** Required work **
Your job is to return every line of the listing holding the string "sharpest".

** Records shown **

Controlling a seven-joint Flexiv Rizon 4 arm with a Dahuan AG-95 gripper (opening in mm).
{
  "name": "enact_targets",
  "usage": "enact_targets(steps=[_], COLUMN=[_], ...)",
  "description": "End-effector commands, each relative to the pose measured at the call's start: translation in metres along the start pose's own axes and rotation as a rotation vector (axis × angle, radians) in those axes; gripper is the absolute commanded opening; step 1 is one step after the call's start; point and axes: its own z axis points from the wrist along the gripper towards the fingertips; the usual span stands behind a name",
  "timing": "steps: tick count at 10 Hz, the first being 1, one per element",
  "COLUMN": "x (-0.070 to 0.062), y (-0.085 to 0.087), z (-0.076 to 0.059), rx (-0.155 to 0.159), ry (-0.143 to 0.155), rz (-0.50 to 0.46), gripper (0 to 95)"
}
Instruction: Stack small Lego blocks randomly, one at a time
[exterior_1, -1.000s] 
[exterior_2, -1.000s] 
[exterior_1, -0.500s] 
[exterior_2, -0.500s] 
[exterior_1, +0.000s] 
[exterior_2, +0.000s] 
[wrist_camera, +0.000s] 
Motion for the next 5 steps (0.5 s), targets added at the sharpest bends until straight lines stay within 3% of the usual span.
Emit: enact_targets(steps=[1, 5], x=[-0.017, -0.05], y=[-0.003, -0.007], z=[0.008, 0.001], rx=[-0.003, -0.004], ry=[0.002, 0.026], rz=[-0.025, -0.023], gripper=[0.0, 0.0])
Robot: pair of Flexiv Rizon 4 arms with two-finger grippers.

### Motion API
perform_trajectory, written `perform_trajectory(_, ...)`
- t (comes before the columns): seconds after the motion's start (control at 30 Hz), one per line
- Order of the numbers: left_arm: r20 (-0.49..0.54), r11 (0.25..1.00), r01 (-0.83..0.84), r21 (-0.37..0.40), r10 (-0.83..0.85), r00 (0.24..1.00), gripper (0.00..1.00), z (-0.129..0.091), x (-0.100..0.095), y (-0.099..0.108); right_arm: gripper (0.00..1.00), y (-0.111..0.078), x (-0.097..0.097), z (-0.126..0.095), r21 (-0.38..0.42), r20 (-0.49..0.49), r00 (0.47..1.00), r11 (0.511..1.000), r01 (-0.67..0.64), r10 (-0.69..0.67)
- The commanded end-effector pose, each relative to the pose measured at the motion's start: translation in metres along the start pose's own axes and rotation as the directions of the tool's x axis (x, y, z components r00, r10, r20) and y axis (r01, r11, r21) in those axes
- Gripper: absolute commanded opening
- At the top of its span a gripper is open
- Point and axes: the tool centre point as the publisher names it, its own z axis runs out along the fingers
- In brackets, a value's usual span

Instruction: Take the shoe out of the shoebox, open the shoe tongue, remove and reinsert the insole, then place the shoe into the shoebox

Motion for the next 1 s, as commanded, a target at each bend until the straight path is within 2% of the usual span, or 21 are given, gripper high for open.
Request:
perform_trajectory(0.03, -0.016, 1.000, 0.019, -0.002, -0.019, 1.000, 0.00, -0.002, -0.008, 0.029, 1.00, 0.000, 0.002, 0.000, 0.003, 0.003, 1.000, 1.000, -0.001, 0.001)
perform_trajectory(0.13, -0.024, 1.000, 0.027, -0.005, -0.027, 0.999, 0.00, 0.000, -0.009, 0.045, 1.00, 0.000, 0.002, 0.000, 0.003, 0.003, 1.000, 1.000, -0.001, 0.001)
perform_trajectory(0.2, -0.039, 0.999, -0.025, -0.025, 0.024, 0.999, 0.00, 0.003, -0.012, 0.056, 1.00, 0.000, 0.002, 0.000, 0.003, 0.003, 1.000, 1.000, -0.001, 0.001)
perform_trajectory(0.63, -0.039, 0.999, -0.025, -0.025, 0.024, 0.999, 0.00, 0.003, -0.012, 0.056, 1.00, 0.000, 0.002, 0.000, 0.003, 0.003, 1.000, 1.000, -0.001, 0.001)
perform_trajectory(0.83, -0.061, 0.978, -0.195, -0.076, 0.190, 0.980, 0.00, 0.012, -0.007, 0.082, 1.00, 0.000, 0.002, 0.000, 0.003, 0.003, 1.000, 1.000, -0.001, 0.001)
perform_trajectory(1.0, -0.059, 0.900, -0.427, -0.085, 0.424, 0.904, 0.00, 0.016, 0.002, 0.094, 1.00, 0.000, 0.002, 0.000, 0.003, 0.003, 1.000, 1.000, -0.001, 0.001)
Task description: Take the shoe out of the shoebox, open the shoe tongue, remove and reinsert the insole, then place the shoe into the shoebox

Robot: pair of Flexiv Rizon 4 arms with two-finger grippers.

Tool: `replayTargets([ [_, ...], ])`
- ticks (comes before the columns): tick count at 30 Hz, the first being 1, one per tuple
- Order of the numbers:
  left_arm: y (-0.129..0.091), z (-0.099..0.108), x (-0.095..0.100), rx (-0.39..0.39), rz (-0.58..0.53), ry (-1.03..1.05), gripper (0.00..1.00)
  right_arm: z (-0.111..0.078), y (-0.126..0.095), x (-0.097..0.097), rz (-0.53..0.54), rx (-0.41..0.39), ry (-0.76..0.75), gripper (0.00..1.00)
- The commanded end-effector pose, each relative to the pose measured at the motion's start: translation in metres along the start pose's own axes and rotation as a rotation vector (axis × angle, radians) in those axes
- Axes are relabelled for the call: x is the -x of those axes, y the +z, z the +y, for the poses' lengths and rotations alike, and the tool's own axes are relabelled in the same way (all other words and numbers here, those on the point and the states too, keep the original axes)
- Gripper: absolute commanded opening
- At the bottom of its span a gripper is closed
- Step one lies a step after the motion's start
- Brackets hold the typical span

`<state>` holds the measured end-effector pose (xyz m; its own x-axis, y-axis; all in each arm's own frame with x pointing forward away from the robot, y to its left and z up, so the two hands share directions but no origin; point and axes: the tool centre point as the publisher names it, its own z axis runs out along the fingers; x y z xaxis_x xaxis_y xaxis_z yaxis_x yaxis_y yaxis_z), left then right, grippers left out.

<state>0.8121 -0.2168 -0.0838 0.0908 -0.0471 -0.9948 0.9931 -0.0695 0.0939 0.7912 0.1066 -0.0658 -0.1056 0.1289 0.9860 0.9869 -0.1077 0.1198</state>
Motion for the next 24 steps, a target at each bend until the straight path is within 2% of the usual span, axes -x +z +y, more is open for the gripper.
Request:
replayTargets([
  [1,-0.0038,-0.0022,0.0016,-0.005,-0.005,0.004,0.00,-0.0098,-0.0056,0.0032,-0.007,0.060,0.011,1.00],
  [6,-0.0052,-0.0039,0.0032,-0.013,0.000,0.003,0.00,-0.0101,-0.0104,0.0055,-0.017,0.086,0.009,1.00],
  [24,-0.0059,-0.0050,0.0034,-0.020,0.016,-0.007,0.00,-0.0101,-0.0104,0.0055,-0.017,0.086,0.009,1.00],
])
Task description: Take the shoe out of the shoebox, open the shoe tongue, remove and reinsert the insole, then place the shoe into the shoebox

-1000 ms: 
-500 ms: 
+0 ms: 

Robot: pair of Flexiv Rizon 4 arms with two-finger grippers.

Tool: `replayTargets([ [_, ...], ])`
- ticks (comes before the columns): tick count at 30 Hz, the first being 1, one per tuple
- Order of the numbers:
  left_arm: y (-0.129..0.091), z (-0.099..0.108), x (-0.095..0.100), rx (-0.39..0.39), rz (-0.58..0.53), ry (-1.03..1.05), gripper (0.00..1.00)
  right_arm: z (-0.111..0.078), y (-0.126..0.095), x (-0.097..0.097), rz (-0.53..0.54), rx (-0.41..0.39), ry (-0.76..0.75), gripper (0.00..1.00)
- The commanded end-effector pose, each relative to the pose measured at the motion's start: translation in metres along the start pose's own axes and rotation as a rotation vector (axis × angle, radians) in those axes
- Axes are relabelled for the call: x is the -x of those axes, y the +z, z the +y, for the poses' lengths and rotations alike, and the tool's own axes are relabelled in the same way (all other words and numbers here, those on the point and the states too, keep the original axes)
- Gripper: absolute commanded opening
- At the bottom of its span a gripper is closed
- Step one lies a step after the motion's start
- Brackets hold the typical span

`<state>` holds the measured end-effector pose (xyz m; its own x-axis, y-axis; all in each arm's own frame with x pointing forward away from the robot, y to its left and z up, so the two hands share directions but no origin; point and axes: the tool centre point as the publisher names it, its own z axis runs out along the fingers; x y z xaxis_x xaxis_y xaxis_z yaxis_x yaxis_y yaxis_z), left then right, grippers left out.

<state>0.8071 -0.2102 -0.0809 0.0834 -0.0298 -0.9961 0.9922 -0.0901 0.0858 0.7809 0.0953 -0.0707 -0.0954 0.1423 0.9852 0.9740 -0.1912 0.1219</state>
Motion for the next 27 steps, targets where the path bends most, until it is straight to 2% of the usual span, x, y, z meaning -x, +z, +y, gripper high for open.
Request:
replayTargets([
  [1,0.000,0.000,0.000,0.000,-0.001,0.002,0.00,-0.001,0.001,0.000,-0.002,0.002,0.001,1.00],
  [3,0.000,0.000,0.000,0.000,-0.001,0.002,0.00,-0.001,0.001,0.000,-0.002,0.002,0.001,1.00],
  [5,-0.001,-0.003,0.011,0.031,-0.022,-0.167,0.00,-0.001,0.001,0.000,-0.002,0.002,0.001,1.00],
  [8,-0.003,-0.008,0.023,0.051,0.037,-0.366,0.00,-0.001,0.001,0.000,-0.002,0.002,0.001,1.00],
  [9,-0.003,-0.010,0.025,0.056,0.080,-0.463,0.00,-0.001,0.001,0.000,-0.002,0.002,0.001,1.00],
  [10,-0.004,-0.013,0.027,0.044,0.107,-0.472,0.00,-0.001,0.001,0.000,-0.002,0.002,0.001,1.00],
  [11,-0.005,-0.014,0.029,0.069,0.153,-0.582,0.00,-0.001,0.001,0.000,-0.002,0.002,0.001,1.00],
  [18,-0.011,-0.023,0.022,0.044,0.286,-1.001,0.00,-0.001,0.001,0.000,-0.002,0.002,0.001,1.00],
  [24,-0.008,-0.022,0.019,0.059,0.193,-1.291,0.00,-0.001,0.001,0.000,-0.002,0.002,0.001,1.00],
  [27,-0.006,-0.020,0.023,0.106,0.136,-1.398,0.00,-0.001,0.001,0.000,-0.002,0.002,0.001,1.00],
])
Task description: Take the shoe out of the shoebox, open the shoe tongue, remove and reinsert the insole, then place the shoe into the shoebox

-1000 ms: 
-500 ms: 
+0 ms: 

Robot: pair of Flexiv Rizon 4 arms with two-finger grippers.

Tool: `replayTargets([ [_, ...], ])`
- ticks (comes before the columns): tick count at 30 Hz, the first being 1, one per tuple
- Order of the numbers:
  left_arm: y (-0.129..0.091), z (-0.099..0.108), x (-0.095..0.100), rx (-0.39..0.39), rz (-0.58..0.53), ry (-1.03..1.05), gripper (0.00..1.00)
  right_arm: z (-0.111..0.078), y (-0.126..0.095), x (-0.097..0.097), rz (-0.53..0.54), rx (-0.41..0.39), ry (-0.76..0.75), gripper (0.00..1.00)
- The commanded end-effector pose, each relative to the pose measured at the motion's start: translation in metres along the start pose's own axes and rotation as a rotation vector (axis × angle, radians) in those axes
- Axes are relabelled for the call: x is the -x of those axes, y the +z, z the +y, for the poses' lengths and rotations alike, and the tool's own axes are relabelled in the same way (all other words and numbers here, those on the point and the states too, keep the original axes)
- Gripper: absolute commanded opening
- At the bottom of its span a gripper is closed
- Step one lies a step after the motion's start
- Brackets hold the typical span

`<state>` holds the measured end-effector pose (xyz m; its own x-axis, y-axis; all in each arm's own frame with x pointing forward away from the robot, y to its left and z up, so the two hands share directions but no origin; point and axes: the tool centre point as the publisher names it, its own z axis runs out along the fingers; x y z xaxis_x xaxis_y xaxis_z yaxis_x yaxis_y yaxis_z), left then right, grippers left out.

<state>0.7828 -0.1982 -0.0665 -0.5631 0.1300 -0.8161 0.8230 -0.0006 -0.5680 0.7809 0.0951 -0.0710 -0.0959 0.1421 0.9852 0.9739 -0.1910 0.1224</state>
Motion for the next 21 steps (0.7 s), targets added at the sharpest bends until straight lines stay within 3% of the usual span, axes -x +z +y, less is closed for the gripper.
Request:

** Answer to this exercise **
Motion for the next 5 steps (0.5 s), targets added at the sharpest bends until straight lines stay within 3% of the usual span.
Motion for the next 21 steps (0.7 s), targets added at the sharpest bends until straight lines stay within 3% of the usual span, axes -x +z +y, less is closed for the gripper.

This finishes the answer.